I had expected a nostalgia-laden affectionate homage to 1950s America. In fact Grease has absolutely zero to do with the 1950s. There is not the slightest attempt to capture any of the spirit of 1950s music, movies, fashion or any aspect of 1950s pop culture. Grease is pure 1970s, all the way though.
But it is set in the 1950s. The fact that it bears no resemblance to the real 1950s, and bears no resemblance whatsoever to the 1950s of 1950s pop culture, makes it rather interesting. It also bears very little resemblance to the actual 1970s. Grease takes place in an alternative universe which has been constructed by throwing together random bits of pop culture from the previous 50 years. It’s a weird mishmash. It’s like a drug-induced fever dream.
One of the amusing perennial features of teen movies is that they usually do not include a single actual teenager. Grease takes this to extremes. We have 30-year-old Olivia Newton-John playing an innocent teenage girl, and we have 34-year-old (!) Stockard Channing as a teenage. This should have been enough to sink the movie but it just adds to the weird slightly surreal fantasy vibe.
We can dispose of the plot pretty quickly. An Australian girl named Sandy (Olivia Newton-John) has a chaste holiday romance with a nice boy named Danny (John Travolta). It comes to an end, as all holiday romances, come to an end. Sandy is going home to Australia.
But the story doesn’t end there. When Danny goes back to school at Rydell High School he is more than a little surprised to meet the new girl at school - yes, it’s Sandy. She didn’t go back to Australia after all. The attraction between them is still there but Sandy is shocked to discover that Danny is actually a bad boy. And she’s a good girl. Can a good girl find happiness with a bad boy?
There are various other sub-plots going on, involving the T-Birds (Danny’s gang) and the Pink Ladies (not exactly a female gang but they hang around with the T-Birds).

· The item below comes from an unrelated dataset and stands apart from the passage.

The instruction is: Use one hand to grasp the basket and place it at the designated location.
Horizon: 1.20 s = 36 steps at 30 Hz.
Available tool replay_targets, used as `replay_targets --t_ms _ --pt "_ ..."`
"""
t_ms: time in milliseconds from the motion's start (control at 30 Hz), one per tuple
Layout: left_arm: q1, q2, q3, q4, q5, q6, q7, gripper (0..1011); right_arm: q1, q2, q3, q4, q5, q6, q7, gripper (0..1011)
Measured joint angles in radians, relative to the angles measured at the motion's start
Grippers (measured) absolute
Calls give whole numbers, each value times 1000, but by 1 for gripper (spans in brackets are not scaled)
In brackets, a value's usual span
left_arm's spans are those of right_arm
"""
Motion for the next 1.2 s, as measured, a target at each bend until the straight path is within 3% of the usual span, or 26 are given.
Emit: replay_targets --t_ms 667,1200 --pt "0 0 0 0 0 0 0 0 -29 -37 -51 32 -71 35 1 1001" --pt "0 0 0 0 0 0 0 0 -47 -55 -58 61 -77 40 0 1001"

Despite not looking remotely like teenagers all the cast members are good, with Stockard Channing being outstanding and giving the only really nuanced performance in the movie.
In the final analysis however Grease was always going to stand or fall on the performances of the two leads. They come through with flying colours. Travolta has real charm. Olivia Newton-John is adorable. And when she cuts loose at the end, surprisingly sexy.
I’m not totally convinced about the job done by director Randal Kleiser. The movie is certainly colourful but the staging of the musical numbers is a bit uninspired. It was a long wait to hear the movie’s big hit, You’re the One That I Want, and it deserved a more stylish treatment. On the whole the actual songs however are pretty good. The songs are very much 70s songs.
Another delightfully weird thing in this movie is Sandy’s outfit at the end. She decides to transform herself into the kind of girl she thinks Danny wants. You might expect her to come out looking like a 1950s female juvenile delinquent, or a 1950s movie starlet. But in fact she looks like she’s auditioning for an S&M bondage video. It’s like a disco version of fetish gear. It is kind of sexy, but it’s unexpected to say the least.
Grease is a remarkably vulgar movie in every sense of the word. It revels in its bad taste. That’s part of its weird charm. It’s not ugly vulgarity. It’s cheerful bright and breezy vulgarity.
This is a movie that really is all about sex. The kids in this movie certainly want to find love, but they consider sex to be an essential ingredient in love.
What I was expecting was a light fluffy feelgood musical romance. What I got was more of a bizarre psychotronic movie. It’s a movie that exists in its own universe which slightly resembles the 1950s, but only slightly. It’s not that it’s a fantasy movie as such. It’s just slightly detached from any actual reality.
It’s not what I expected, but it’s more interesting than I expected.
Grease is fun in its own distinctive way. I enjoyed it.
The 40th anniversary DVD includes lots of extras and the transfer is fine.
I saw this as a kid when it came out - it was HUGE in the UK. When I watched it again as an adult, I was staggered at how ... yeah, vulgar is the right word, alright lol! Went completely over my head as a kid. It's not so much feelgood as it is about getting a good feel hahaha!
ReplyDeleteI think its success is that it's a pastiche of the movies and pop culture in general, rather than an attempt to capture the 50s. I gather many of the supporting cast were in the original stage production (also apparently a lot of stuff with Channing and her boyfriend got cut).
Haven't seen it in ages, but the title song is in my Spotify playlist!
Yes, it's like taking bits of pop culture from every decade up to the 70s and then creating a kind of Pop Culture fantasy world from those ingredients.